P.K. Page Founders’ Award for Poetry

2010 Winner

The University of Victoria, on behalf of The Malahat Review, is pleased to announce the winner of this year’s P. K. Page Founders’ Award for Poetry: Eve Joseph of Saanich, British Columbia, for her poem, “White Camellias,” which appeared in the Fall 2009 issue (168) of The Malahat Review. Eve Joseph’s award-winning poem was chosen by Barry Dempster.

The P. K. Page Founders’ Award for Poetry recognizes the excellence of The Malahat Review’s contributors by awarding a prize of $1000 to the author of the best poem or sequence of poems to have appeared in the magazine’s quarterly issues during the previous calendar year. The winner, to be chosen by an outside judge who is recognized for his or her accomplishment as a poet, is announced just prior to the publication of The Malahat Review’s Spring issue.

Of Eve Joseph’s poem, Dempster says, “Eve Joseph’s ‘White Camellias’ goes way beyond its hook of directly addressing the poems she doesn’t write. The poem in front of us breaks the silences with a wide-ranging imagination and an awareness that telling the truth is the first step in being heard. There’s a lovely lyric sweep to the poem, containing both tenderness and vigour. I was haunted by the gentling towards innerness and by the way the poem slowly opens up to the world at large. ‘White Camellias’ is a geography of the moment before the moment passes. The reader hears these lost poems as a kind of mutual discovery, poet and reader truly sharing the same page.”

photo of Eve Joseph

Eve Joseph was born in 1953 and grew up in North Vancouver. Her first book of poetry The Startled Heart was published by Oolichan Press in 2004 and nominated for the Dorothy Livesay Award. Her second book will be released with Brick in the spring of 2010.

Barry Dempster is the author of fifteen books. He has been nominated for the Governor General’s Award twice and has won the Canadian Authors’ Association Chalmers Award for Poetry for his 2005 collection, The Burning Alphabet. In 2009, he published two new books of poetry: Love Outlandish and Ivan’s Birches. A new collection, Blue Wherever, will be published by Signature Editions this spring.

The P. K. Page Founders’ Award for Poetry honours the celebrated Victoria poet’s contribution to Canadian letters. It is made possible by a financial donation to The Malahat Review by P. K. Page in recognition of her long association with the magazine and as a gesture of her deep appreciation of her peers in the local and national literary communities.
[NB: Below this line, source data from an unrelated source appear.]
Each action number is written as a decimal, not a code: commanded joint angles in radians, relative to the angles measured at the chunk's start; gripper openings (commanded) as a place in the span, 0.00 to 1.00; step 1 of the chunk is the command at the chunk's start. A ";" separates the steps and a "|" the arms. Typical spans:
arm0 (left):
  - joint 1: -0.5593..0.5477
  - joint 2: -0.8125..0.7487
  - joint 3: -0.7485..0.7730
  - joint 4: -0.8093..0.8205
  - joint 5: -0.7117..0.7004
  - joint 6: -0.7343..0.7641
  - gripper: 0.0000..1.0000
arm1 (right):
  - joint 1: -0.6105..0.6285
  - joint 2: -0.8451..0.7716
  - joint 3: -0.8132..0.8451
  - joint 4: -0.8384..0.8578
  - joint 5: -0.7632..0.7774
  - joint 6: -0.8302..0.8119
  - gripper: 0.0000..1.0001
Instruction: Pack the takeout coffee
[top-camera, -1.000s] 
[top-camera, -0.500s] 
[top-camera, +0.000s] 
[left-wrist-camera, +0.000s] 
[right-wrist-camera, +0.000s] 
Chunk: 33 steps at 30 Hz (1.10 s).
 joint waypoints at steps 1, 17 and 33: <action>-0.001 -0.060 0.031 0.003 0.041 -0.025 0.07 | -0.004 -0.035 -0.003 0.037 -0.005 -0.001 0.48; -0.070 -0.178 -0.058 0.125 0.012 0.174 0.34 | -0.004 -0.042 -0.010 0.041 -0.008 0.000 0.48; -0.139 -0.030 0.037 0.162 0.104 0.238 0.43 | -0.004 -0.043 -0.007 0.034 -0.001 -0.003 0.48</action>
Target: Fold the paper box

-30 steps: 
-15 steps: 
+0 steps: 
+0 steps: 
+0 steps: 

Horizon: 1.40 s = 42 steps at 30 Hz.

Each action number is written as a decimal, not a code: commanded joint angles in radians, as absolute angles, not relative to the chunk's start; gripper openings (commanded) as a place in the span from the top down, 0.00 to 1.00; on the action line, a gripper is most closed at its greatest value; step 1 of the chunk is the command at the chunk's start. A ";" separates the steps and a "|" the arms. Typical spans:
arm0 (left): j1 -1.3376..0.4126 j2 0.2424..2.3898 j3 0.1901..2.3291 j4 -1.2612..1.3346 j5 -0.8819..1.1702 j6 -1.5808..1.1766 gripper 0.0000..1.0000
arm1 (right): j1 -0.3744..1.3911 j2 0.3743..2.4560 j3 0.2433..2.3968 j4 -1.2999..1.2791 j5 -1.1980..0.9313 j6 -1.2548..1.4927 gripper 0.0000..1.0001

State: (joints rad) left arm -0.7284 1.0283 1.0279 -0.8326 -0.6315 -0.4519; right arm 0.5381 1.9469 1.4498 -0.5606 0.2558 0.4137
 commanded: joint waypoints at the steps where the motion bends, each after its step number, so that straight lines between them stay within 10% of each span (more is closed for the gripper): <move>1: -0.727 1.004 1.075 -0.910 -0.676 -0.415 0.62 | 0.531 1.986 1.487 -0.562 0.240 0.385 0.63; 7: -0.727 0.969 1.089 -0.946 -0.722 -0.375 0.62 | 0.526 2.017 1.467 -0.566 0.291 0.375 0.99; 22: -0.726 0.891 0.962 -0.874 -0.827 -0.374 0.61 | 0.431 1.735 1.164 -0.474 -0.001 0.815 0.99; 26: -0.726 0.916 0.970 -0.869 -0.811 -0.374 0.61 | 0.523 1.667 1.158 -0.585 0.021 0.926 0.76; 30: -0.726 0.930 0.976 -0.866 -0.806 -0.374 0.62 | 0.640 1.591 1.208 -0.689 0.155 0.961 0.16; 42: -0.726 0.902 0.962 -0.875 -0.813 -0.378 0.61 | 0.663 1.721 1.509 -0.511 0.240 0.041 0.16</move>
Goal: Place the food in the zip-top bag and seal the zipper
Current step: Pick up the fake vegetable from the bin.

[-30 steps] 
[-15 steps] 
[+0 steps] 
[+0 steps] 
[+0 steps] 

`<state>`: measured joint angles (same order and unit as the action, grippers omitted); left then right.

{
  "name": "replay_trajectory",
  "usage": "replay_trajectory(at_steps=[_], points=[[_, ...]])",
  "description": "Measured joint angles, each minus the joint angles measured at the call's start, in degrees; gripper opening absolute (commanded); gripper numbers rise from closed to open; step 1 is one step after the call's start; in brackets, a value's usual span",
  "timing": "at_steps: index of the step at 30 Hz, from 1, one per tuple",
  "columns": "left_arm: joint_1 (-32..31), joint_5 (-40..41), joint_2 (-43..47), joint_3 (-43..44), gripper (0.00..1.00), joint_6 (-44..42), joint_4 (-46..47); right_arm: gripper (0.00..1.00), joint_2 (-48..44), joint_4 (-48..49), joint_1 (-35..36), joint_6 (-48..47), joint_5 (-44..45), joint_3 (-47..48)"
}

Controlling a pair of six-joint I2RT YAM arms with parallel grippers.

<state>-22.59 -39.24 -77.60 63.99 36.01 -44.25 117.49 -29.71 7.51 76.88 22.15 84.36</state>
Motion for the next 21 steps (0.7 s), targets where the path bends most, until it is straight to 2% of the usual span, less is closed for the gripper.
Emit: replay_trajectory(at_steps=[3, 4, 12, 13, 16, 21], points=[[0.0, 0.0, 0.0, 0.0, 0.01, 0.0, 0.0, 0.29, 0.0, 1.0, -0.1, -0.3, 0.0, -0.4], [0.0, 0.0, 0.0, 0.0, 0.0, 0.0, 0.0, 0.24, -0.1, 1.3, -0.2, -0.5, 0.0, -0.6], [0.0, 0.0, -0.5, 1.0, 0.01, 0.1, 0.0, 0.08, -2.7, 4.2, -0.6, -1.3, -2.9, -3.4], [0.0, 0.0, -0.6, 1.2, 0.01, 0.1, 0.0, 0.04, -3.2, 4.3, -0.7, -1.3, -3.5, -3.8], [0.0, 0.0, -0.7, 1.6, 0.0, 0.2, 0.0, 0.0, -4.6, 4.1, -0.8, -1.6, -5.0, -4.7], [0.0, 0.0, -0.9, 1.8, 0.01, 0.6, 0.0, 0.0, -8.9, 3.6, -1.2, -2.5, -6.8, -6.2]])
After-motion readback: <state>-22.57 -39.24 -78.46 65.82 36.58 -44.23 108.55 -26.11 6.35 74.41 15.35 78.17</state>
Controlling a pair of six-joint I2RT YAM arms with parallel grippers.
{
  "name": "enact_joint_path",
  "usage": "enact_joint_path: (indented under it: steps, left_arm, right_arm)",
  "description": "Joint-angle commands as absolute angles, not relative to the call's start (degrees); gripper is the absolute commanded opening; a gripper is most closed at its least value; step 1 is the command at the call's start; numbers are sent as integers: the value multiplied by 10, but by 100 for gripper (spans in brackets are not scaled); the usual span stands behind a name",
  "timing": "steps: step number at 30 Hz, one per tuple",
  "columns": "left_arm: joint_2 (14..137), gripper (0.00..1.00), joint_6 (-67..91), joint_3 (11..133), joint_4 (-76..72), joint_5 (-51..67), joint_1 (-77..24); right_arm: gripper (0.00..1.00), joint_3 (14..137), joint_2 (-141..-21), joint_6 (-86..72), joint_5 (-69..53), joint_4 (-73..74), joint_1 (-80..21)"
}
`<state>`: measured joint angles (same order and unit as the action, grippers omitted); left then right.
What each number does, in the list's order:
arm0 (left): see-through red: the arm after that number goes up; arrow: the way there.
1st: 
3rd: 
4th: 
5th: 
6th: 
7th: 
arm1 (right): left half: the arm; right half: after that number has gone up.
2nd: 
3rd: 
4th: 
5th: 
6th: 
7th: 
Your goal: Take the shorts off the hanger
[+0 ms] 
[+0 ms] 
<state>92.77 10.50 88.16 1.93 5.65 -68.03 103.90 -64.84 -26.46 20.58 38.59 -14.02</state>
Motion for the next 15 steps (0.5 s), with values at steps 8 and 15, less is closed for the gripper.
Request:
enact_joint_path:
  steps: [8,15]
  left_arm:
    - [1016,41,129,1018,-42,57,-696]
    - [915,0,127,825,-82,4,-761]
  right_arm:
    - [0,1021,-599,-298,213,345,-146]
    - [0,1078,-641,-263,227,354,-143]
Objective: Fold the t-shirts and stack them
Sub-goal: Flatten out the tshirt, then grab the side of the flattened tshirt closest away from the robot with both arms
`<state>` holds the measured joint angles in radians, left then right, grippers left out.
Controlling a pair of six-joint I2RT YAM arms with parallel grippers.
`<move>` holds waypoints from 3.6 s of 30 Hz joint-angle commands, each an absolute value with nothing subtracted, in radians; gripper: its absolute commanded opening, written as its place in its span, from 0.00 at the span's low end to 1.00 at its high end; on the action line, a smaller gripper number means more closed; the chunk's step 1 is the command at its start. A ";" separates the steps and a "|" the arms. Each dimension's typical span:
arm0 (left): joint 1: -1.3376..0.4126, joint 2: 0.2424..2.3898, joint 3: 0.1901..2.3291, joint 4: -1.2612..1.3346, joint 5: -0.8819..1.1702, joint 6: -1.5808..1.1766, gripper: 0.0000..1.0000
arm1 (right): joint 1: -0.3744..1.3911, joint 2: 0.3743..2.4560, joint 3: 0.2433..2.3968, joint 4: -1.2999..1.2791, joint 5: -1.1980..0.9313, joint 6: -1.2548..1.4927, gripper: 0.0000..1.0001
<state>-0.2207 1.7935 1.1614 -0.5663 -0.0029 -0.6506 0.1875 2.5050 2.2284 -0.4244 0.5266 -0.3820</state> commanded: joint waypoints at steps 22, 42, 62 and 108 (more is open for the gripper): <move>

P. K. Page (1916-2010) was born in England and came to Canada in 1919. Educated in England, Calgary, and Winnipeg, she studied art in Brazil and New York. She first came to the attention of the readers of Canadian poetry in the 1940s through her association with and regular appearances in Preview, a Montreal-based literary magazine key to the establishment of modernism in Canada. Her first important publication, Unit of Five, an anthology published by Ryerson in 1944, was followed by an impressive series of books of poetry, fiction, and memoir that display a characteristic love of ideas and a distinctive use of language that have won her admirers around the world. Her contribution was recognized early, when The Metal and the Flower (McClelland and Stewart) won the Governor General’s Award for Poetry for 1954. Her recent books of poetry include Hologram (1994), The Hidden Room: Collected Poems (1998), Hand Luggage (2006), The Filled Pen: Selected Non-fiction of P. K. Page (2006), and Up on the Roof (short fiction, 2007). Under the name P. K. Irwin, her paintings and drawings have been exhibited widely and are held in public and private collections across Canada.